PROBLEM DESCRIPTION: Using the records below, write out the line with "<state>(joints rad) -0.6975" and each line after it through the final one, exactly, and only those.

Segment Start: INFORMATION SHOWN

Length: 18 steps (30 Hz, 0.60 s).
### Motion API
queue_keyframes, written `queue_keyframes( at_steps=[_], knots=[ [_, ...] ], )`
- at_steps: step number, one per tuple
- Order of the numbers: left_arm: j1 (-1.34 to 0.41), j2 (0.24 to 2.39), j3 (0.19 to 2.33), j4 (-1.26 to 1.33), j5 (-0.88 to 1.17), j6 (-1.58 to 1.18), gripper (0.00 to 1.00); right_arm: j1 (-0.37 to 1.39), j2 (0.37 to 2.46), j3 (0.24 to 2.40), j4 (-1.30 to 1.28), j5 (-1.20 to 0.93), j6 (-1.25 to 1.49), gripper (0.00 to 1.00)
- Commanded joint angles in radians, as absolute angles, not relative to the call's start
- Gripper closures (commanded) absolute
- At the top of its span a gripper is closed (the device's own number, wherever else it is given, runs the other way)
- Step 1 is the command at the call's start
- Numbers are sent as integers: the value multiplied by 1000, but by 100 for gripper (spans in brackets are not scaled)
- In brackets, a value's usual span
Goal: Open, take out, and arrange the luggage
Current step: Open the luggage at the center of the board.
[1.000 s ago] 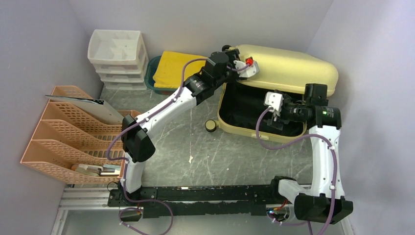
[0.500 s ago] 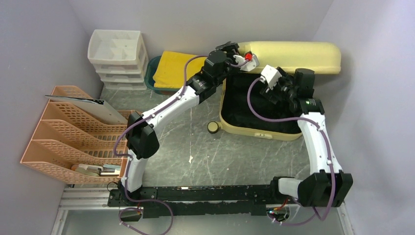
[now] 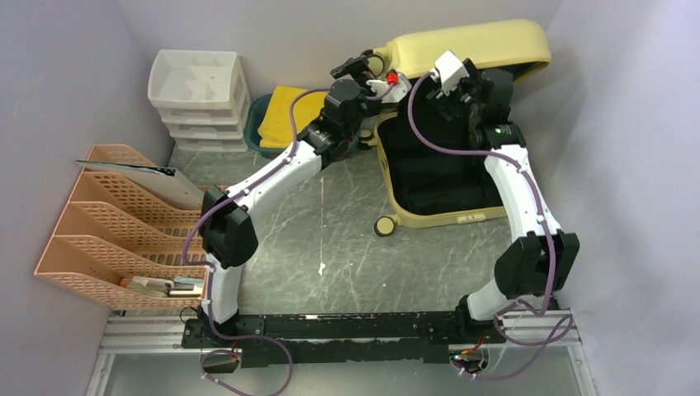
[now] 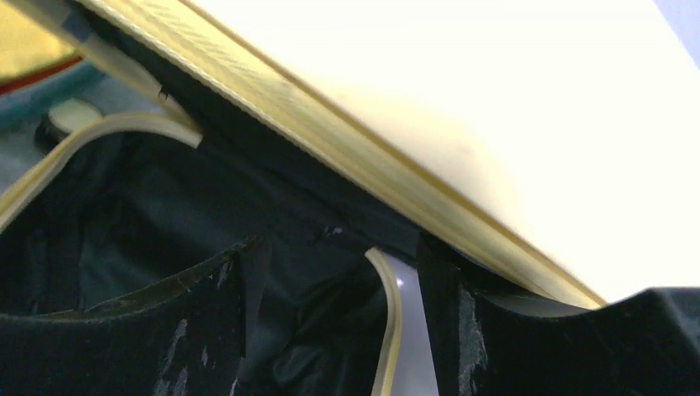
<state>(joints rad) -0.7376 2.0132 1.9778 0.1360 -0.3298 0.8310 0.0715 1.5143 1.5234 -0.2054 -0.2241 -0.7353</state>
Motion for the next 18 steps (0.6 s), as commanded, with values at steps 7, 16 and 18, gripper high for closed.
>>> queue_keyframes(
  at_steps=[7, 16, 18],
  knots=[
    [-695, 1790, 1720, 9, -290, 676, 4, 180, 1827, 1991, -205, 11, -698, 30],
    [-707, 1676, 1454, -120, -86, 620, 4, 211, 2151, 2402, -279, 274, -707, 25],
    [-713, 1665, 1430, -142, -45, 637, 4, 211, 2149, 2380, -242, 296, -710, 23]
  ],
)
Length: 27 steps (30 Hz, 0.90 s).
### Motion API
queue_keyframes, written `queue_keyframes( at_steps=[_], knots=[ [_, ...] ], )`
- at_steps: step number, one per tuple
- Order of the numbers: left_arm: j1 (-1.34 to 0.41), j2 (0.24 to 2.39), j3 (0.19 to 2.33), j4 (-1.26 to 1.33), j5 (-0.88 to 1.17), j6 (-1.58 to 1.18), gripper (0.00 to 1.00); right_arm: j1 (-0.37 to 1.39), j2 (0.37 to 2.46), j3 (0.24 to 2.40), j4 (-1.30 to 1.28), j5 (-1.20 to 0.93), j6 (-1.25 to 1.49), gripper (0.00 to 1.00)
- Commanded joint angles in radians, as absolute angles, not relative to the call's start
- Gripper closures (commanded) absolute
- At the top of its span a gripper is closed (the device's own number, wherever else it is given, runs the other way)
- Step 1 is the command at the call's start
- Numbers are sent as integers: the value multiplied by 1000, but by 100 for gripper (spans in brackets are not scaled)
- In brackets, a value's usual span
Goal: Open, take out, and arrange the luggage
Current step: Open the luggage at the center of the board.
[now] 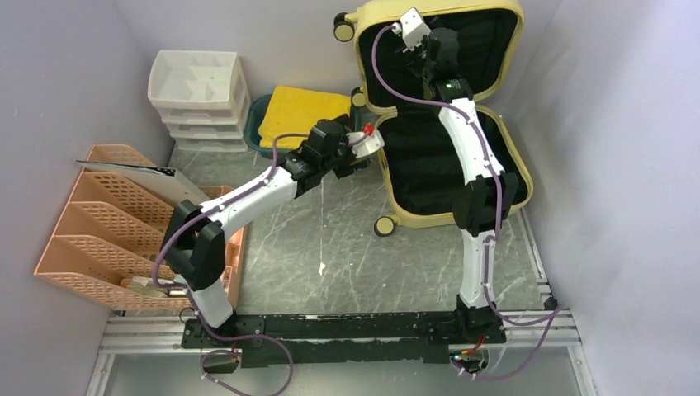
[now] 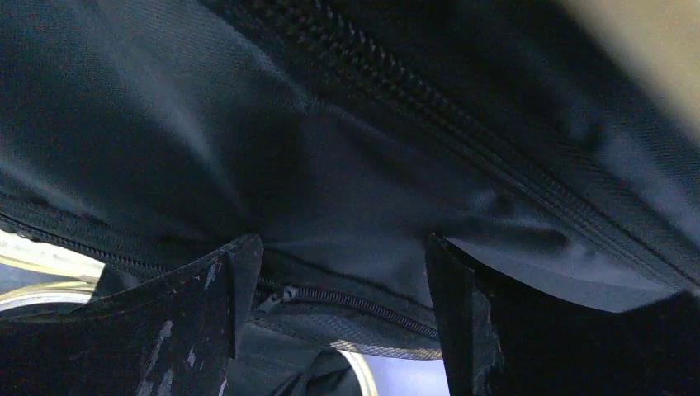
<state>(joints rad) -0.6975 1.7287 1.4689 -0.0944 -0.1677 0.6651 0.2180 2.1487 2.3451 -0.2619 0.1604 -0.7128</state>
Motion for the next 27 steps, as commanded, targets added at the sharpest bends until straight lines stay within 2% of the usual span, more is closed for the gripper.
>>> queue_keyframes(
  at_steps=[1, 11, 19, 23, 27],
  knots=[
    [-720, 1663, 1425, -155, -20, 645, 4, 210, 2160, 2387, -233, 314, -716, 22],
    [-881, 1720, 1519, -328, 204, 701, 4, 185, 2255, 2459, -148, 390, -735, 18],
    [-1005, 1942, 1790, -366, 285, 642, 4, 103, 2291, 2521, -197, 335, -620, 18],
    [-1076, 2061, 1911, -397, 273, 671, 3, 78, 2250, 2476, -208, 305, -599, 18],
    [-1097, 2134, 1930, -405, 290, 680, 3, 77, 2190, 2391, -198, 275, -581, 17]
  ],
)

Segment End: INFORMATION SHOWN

WRITTEN REPLY:
<state>(joints rad) -0.6975 1.7287 1.4689 -0.0944 -0.1677 0.6651 0.2180 2.1487 2.3451 -0.2619 0.1604 -0.7128</state>
Motion for the next 27 steps, as commanded, targets added at the sharpest bends until straight lines stay within 2% of the usual span, more is closed for the gripper.
>>> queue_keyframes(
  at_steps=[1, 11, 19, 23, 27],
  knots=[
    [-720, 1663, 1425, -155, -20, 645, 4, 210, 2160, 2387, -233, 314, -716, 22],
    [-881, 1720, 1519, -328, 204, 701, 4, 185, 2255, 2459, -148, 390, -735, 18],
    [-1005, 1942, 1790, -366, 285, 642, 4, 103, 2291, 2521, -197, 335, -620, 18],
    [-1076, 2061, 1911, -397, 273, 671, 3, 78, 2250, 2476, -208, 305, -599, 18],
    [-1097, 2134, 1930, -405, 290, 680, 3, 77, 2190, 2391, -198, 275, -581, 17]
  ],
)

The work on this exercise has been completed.